EXERCISE BRIEF: Go through the records below and show every line with the string "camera".

Stored data:
- - - - - - -
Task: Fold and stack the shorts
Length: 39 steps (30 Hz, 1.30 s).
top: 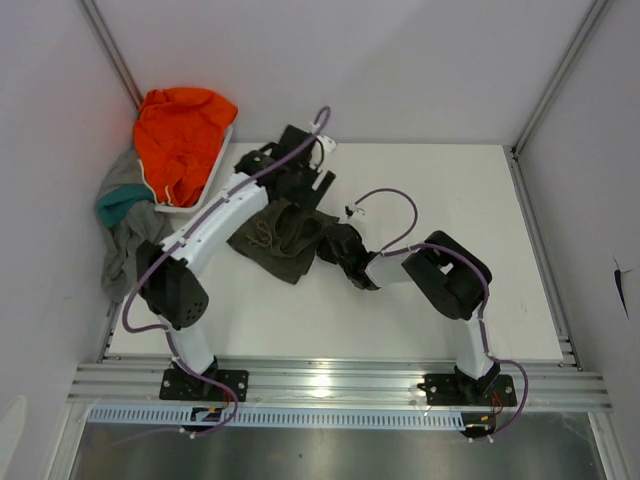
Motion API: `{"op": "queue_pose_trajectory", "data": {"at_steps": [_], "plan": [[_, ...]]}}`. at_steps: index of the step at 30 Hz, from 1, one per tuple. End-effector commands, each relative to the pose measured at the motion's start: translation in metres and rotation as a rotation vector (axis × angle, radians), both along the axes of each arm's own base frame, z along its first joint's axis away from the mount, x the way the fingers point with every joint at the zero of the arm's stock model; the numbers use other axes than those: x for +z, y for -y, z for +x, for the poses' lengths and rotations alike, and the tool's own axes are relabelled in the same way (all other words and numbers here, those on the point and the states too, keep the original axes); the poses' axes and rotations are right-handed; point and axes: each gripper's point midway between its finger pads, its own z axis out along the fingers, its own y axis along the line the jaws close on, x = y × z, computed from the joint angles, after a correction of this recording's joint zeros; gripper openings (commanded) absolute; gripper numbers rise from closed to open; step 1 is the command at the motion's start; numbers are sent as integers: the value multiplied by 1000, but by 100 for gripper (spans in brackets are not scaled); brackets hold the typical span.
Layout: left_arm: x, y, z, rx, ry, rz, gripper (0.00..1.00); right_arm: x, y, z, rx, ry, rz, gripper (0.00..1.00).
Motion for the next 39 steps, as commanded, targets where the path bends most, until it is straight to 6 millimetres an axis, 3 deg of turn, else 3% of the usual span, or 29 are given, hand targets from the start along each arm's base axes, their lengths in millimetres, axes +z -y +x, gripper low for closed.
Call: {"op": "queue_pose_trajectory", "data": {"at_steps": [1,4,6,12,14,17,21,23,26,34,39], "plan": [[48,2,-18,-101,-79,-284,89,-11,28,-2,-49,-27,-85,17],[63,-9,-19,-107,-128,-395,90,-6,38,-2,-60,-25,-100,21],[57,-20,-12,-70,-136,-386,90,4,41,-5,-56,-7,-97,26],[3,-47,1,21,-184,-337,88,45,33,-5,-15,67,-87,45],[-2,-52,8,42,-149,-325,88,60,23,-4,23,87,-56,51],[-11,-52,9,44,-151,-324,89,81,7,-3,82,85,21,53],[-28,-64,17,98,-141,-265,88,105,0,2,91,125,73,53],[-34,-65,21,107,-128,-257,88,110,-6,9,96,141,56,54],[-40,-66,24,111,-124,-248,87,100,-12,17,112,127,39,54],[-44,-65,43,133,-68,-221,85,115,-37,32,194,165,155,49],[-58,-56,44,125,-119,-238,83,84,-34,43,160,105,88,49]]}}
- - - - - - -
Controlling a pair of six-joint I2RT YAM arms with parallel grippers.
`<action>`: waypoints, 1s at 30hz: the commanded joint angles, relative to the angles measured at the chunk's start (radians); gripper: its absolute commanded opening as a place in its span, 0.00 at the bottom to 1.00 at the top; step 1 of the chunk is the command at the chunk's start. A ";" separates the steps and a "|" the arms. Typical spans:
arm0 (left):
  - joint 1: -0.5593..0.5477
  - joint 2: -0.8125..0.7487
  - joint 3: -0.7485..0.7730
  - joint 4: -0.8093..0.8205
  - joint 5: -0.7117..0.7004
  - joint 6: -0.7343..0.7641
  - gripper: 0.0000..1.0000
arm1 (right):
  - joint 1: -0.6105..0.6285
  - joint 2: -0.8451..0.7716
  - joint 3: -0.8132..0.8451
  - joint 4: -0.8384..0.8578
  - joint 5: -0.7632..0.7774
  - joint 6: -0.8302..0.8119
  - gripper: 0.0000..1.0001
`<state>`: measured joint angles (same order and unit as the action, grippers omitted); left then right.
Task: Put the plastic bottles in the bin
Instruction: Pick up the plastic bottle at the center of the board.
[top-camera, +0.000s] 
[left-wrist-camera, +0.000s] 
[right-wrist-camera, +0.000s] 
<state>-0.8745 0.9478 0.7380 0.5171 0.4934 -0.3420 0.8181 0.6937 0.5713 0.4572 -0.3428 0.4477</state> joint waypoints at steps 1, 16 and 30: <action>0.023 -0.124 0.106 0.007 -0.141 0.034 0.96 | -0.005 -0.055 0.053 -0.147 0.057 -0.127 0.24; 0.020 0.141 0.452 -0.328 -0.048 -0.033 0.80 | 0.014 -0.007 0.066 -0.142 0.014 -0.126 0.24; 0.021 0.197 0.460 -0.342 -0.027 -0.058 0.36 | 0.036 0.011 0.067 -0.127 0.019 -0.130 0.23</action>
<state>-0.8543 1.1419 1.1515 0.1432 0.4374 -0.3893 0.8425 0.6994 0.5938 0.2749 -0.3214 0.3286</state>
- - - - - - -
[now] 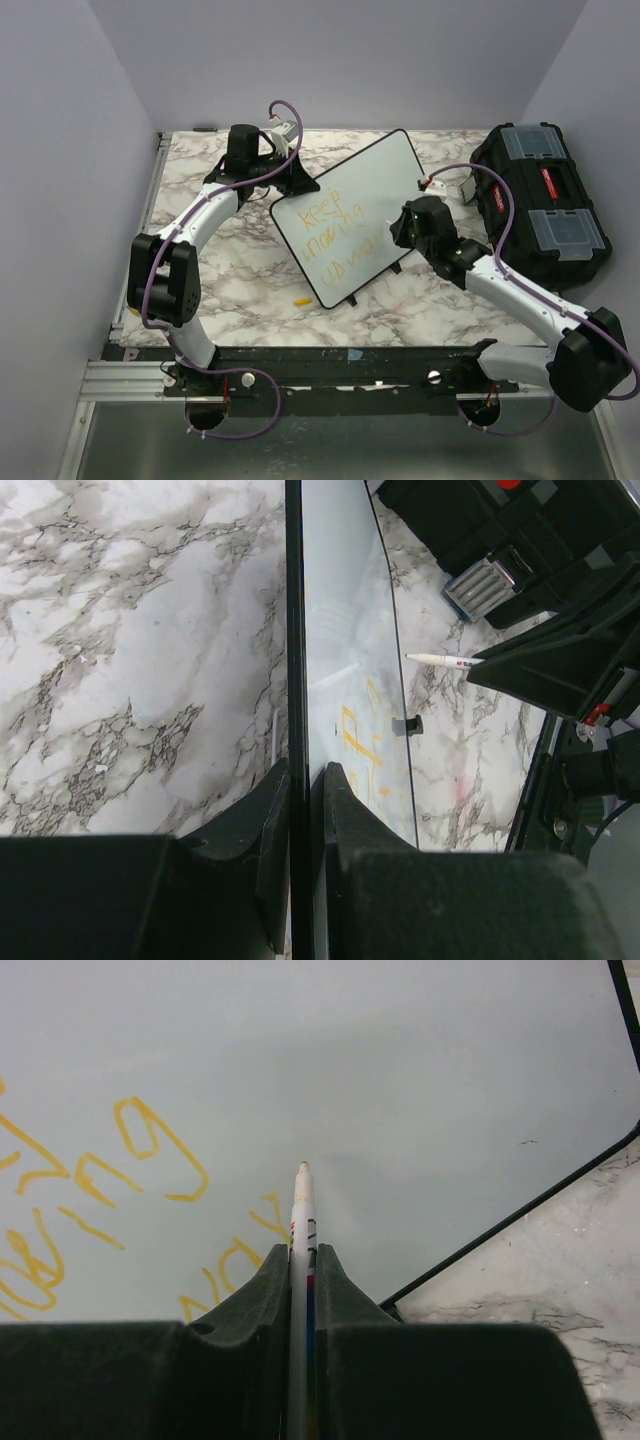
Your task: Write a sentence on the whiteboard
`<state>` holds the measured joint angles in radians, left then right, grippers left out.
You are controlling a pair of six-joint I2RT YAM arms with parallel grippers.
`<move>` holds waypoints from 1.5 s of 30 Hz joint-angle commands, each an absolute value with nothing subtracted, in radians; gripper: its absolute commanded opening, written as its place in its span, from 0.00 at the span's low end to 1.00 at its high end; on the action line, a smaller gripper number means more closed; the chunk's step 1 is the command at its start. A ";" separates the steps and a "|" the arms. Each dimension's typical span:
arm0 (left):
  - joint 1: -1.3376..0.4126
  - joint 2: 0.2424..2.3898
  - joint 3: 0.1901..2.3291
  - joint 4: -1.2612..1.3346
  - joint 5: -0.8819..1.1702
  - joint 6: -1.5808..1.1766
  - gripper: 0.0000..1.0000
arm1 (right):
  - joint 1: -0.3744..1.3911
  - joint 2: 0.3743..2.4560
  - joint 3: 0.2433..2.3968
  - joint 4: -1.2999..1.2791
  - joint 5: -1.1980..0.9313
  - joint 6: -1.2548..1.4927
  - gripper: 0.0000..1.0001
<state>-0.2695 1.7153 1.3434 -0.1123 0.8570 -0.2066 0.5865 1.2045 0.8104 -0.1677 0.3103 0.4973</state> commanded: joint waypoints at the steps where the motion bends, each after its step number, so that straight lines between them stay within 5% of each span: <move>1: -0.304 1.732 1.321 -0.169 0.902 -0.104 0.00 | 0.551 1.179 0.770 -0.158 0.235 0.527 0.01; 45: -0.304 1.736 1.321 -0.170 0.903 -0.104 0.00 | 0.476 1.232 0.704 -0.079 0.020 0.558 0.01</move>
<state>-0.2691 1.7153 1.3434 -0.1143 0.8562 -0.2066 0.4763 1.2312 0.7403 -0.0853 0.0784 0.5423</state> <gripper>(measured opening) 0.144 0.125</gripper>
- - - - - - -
RESULT OF THIS TASK:
[top-camera, +0.000s] 
[left-wrist-camera, +0.000s] 
[right-wrist-camera, +0.000s] 

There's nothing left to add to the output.